Health Innovation and Transformation Centre, Federation University, Victoria, Australia.
Health Innovation and Transformation Centre, Federation University, Victoria, Australia.
Biosystems. 2022 Nov;221:104757. doi: 10.1016/j.biosystems.2022.104757. Epub 2022 Aug 22.
The reconstruction of Gene Regulatory Networks (GRNs) from time series gene expression data is highly relevant for the discovery of complex biological interactions and dynamics. Various computational strategies have been developed for this task, but most approaches have low computational efficiency and are not able to cope with high-dimensional, low sample-number, gene expression data. In this paper, we introduce a novel combined filter feature selection approach for efficient and accurate inference of GRNs. A Boolean framework for network modelling is used to demonstrate the efficacy of the proposed approach. Using discretized microarray expression data, the genes most relevant to each target gene are first filtered using ReliefF, an instance-based feature ranking method that is here applied for the first time to GRN inference. Then, further gene selection from the filtered-gene list is done using a mutual information-based min-redundancy max-relevance criterion by eliminating irrelevant genes. This combined method is executed on resampled datasets to finalize the optimal set of regulatory genes. Building upon our previous research, a Pearson correlation coefficient-based Boolean modelling approach is utilized for the efficient identification of the optimal regulatory rules associated with selected regulatory genes. The proposed approach was evaluated using gene expression datasets from small-scale and medium-scale real gene networks, and was observed to be more effective than Linear Discriminant Analysis, performed better than the individual feature selection methods, and obtained improved Structural Accuracy with a higher number of true positives than other state-of-the-art methods, while outperforming these methods with respect to Dynamic Accuracy and efficiency.

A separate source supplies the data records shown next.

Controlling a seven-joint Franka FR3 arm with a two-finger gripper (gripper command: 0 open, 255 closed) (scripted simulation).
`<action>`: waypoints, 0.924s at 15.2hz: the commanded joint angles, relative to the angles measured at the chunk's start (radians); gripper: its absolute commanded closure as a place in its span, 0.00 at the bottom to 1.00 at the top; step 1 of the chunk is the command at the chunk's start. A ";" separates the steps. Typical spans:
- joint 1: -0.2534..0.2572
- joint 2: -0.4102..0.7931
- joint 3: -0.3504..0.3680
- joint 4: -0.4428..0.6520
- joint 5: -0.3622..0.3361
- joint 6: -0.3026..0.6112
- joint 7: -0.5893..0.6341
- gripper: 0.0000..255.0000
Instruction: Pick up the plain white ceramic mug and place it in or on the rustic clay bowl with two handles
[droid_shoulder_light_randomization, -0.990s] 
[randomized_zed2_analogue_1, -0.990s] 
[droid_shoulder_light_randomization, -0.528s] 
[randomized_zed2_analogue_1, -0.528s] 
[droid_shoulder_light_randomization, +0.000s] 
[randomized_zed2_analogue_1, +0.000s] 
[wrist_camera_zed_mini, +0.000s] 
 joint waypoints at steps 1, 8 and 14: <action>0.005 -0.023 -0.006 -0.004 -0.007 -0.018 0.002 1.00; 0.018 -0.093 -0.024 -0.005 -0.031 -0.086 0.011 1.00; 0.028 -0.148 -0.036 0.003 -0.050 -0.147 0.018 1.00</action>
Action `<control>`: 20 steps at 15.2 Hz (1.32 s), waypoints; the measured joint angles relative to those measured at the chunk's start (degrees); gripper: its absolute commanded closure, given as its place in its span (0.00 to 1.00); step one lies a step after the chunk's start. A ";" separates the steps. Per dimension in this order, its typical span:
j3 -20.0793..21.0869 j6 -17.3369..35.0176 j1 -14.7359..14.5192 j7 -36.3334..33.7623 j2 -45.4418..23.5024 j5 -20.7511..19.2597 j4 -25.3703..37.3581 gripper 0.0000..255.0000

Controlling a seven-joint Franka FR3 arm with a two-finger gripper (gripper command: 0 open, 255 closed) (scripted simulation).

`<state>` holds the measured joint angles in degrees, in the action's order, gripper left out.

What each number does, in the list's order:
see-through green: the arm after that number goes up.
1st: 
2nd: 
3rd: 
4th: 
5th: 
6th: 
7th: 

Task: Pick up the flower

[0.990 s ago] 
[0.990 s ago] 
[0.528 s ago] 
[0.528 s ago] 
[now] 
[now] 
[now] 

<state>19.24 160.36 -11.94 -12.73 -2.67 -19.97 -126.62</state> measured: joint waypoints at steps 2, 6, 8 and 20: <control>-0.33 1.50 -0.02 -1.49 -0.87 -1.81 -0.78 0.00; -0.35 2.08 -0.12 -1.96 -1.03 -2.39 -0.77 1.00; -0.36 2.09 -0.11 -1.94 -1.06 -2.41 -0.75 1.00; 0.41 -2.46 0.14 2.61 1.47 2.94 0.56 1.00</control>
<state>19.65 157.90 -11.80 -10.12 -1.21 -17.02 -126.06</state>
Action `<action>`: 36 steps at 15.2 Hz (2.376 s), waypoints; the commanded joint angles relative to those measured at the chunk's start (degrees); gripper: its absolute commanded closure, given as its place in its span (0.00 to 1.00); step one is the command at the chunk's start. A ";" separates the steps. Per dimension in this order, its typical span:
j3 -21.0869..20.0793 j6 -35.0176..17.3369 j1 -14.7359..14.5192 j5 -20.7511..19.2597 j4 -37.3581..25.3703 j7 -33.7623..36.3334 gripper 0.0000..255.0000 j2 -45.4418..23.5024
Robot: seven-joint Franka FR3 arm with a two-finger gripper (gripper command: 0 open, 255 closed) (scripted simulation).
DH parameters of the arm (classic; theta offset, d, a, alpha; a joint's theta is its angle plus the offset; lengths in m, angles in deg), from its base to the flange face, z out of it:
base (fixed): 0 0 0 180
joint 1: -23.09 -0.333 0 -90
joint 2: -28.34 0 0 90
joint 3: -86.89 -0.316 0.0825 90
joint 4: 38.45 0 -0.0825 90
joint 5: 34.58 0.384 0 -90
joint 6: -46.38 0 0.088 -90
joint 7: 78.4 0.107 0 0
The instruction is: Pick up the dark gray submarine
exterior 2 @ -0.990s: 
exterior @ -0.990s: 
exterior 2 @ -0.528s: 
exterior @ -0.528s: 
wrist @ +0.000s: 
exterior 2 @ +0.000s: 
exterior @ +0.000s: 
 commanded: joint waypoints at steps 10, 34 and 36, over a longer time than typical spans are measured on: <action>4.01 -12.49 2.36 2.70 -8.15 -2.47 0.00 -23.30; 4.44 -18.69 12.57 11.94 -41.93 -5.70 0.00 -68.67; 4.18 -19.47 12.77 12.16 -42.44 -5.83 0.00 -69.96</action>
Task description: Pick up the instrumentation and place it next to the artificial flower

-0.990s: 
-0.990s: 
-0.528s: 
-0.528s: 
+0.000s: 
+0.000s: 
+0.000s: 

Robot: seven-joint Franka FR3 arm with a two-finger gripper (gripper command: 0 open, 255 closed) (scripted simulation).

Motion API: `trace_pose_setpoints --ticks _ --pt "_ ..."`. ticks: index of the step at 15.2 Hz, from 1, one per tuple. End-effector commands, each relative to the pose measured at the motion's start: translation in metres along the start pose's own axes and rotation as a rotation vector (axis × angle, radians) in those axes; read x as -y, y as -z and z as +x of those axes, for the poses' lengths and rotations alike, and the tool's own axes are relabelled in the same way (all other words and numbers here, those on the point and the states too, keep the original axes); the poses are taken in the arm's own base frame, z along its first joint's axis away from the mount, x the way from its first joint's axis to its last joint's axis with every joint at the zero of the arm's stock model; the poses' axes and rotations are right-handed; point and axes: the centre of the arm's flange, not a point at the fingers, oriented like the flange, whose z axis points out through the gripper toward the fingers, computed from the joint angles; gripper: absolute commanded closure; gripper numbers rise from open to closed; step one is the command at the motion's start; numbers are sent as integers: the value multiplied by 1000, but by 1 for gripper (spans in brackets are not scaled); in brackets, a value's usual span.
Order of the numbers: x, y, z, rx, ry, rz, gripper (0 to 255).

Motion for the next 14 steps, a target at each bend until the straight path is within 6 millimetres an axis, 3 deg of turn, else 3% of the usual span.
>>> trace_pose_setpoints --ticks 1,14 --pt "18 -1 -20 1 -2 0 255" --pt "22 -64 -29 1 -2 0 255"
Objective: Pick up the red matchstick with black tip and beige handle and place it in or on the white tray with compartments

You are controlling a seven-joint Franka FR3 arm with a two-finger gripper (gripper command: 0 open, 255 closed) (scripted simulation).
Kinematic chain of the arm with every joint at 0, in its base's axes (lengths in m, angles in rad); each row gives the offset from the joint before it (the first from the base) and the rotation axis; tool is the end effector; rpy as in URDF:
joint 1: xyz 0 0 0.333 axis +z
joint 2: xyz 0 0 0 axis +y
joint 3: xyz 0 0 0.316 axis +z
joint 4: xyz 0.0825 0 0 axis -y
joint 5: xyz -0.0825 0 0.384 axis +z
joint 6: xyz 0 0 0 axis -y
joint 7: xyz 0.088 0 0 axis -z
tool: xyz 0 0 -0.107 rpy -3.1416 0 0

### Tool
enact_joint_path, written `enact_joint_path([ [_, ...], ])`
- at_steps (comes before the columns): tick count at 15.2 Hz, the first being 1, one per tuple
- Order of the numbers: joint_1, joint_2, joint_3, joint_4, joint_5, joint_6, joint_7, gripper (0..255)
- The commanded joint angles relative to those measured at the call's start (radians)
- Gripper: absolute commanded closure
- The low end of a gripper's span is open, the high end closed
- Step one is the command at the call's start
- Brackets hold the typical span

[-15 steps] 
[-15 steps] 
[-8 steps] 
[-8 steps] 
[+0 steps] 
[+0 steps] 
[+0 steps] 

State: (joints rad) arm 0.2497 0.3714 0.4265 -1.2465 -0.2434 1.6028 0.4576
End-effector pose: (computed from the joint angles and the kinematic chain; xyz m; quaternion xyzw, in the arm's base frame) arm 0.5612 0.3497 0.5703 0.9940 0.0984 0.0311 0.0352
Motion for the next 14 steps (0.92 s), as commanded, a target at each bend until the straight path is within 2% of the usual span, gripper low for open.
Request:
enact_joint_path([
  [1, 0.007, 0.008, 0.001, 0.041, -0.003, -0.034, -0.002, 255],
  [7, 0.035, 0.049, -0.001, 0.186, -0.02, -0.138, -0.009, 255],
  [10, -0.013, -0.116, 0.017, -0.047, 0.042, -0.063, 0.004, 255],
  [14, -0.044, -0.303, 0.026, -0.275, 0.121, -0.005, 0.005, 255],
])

从时间序列基因表达数据中重建基因调控网络(GRNs)对于发现复杂的生物相互作用和动态非常重要。为此任务已经开发了各种计算策略,但大多数方法计算效率低,并且无法处理高维、低样本数、基因表达数据。在本文中,我们介绍了一种新颖的组合滤波器特征选择方法,用于高效准确地推断 GRNs。使用布尔网络建模框架来证明所提出方法的有效性。使用离散化的微阵列表达数据,首先使用 ReliefF(一种基于实例的特征排序方法,这是首次应用于 GRN 推断)对与每个目标基因最相关的基因进行过滤。然后,通过消除不相关的基因,使用基于互信息的最小冗余最大相关性准则从过滤后的基因列表中进一步进行基因选择。该组合方法在重新采样数据集上执行,以确定最佳的调控基因集。在我们之前的研究基础上,利用基于 Pearson 相关系数的布尔建模方法来有效地识别与所选调控基因相关的最佳调控规则。使用从小规模和中等规模真实基因网络获得的基因表达数据集评估了所提出的方法,结果表明它比线性判别分析更有效,比单个特征选择方法表现更好,并且与其他最先进的方法相比,结构准确性更高,具有更高数量的真阳性,同时在动态准确性和效率方面优于这些方法。